- _SUPPLIED DATA_

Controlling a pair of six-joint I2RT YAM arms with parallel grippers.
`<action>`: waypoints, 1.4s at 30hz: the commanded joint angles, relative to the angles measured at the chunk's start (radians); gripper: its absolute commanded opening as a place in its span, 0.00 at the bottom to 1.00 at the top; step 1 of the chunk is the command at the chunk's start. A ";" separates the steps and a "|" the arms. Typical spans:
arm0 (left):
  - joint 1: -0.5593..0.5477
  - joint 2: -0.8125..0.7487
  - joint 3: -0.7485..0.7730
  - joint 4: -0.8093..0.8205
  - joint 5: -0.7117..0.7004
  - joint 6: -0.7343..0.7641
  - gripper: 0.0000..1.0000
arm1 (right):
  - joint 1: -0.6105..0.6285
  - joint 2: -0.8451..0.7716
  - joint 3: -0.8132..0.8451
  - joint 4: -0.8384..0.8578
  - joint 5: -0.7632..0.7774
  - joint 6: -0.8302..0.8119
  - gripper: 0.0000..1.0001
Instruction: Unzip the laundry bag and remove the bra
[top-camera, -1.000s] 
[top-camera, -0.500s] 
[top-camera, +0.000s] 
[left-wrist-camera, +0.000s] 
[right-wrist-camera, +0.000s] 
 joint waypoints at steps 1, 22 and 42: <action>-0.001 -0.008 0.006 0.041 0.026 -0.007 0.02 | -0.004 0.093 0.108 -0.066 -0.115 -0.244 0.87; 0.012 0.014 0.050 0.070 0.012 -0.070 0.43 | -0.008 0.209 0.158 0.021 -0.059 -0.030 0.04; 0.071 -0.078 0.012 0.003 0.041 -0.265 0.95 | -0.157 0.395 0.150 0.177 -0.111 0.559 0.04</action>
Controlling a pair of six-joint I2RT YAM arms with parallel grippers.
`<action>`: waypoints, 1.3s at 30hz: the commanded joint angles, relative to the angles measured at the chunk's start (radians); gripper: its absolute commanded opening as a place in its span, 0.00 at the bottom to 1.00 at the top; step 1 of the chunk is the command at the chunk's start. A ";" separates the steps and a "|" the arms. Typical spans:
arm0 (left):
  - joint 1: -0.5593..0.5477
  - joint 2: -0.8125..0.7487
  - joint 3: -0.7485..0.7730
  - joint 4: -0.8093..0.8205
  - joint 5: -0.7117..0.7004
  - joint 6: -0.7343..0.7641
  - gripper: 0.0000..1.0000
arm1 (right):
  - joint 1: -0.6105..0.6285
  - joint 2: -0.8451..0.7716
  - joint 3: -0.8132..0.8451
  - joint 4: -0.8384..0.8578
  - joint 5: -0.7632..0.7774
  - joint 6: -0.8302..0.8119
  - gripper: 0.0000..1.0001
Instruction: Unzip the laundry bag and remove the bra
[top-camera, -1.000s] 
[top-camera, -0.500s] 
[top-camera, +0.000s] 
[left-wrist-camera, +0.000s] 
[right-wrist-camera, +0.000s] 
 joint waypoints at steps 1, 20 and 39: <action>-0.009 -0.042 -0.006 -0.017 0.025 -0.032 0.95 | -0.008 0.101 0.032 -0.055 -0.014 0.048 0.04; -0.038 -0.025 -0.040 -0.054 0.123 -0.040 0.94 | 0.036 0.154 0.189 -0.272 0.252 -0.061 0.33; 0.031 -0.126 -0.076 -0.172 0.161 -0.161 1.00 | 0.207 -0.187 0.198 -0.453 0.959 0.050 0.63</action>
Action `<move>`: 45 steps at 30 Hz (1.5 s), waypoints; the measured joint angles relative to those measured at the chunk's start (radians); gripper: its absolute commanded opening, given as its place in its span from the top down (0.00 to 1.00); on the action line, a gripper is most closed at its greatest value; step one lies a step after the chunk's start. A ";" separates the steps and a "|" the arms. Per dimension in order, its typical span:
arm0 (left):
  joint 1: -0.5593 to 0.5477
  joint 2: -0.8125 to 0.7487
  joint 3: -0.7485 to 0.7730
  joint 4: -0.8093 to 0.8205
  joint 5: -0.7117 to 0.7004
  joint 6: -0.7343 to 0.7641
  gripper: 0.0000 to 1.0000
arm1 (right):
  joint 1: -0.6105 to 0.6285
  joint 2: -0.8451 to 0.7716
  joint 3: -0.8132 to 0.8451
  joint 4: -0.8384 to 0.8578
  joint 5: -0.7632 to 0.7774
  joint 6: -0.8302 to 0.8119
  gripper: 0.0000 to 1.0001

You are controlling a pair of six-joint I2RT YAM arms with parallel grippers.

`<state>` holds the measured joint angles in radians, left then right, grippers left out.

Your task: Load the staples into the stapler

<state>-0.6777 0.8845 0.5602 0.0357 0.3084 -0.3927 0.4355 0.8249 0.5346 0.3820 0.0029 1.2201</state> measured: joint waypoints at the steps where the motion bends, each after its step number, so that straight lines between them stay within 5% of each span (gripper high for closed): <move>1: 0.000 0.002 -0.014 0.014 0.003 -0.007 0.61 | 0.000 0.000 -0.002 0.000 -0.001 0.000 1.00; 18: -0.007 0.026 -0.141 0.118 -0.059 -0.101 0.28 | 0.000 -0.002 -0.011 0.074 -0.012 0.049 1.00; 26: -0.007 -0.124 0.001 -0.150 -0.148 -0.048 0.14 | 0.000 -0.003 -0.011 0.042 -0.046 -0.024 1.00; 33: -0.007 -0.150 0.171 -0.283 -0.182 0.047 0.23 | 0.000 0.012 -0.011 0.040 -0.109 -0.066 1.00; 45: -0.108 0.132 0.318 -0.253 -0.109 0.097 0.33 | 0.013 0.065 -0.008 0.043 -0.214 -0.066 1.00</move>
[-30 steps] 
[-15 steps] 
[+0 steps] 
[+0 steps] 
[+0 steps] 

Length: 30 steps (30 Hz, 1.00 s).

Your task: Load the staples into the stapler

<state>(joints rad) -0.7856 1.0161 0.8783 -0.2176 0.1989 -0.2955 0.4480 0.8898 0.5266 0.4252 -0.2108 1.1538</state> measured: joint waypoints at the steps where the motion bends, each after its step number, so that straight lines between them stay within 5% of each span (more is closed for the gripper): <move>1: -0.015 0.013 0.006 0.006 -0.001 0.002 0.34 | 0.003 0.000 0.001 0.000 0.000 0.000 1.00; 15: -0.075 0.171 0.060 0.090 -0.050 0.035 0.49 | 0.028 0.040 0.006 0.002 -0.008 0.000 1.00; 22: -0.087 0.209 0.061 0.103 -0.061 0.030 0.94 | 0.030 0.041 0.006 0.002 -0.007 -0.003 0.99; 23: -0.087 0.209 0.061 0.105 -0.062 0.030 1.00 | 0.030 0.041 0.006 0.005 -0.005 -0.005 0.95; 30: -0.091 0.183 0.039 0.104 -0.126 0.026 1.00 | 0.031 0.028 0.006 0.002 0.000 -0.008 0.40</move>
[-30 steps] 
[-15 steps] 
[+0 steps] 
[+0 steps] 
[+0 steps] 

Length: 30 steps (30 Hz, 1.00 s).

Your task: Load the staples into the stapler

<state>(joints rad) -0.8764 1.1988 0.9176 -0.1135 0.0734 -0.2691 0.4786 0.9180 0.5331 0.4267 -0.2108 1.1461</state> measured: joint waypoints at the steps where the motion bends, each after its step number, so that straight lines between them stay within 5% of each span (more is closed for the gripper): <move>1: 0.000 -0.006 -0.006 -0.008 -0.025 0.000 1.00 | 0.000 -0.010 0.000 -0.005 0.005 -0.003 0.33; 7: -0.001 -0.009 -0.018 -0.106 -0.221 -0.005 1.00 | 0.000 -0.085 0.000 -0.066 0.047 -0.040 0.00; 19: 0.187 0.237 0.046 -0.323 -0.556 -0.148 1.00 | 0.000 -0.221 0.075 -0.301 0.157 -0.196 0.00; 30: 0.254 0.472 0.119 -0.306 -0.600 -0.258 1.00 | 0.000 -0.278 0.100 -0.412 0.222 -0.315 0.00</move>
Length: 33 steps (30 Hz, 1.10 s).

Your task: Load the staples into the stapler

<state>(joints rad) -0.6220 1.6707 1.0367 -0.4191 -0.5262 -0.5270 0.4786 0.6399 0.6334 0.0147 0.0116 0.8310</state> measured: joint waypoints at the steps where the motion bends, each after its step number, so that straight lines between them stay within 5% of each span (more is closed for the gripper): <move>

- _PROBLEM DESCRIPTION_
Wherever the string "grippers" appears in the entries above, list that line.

- _EXERCISE ANSWER_
Controlling a pair of six-joint I2RT YAM arms with parallel grippers.
Controlling a pair of six-joint I2RT YAM arms with parallel grippers.
You are controlling a pair of six-joint I2RT YAM arms with parallel grippers.
`<state>` holds the measured joint angles in radians, left then right, grippers left out.

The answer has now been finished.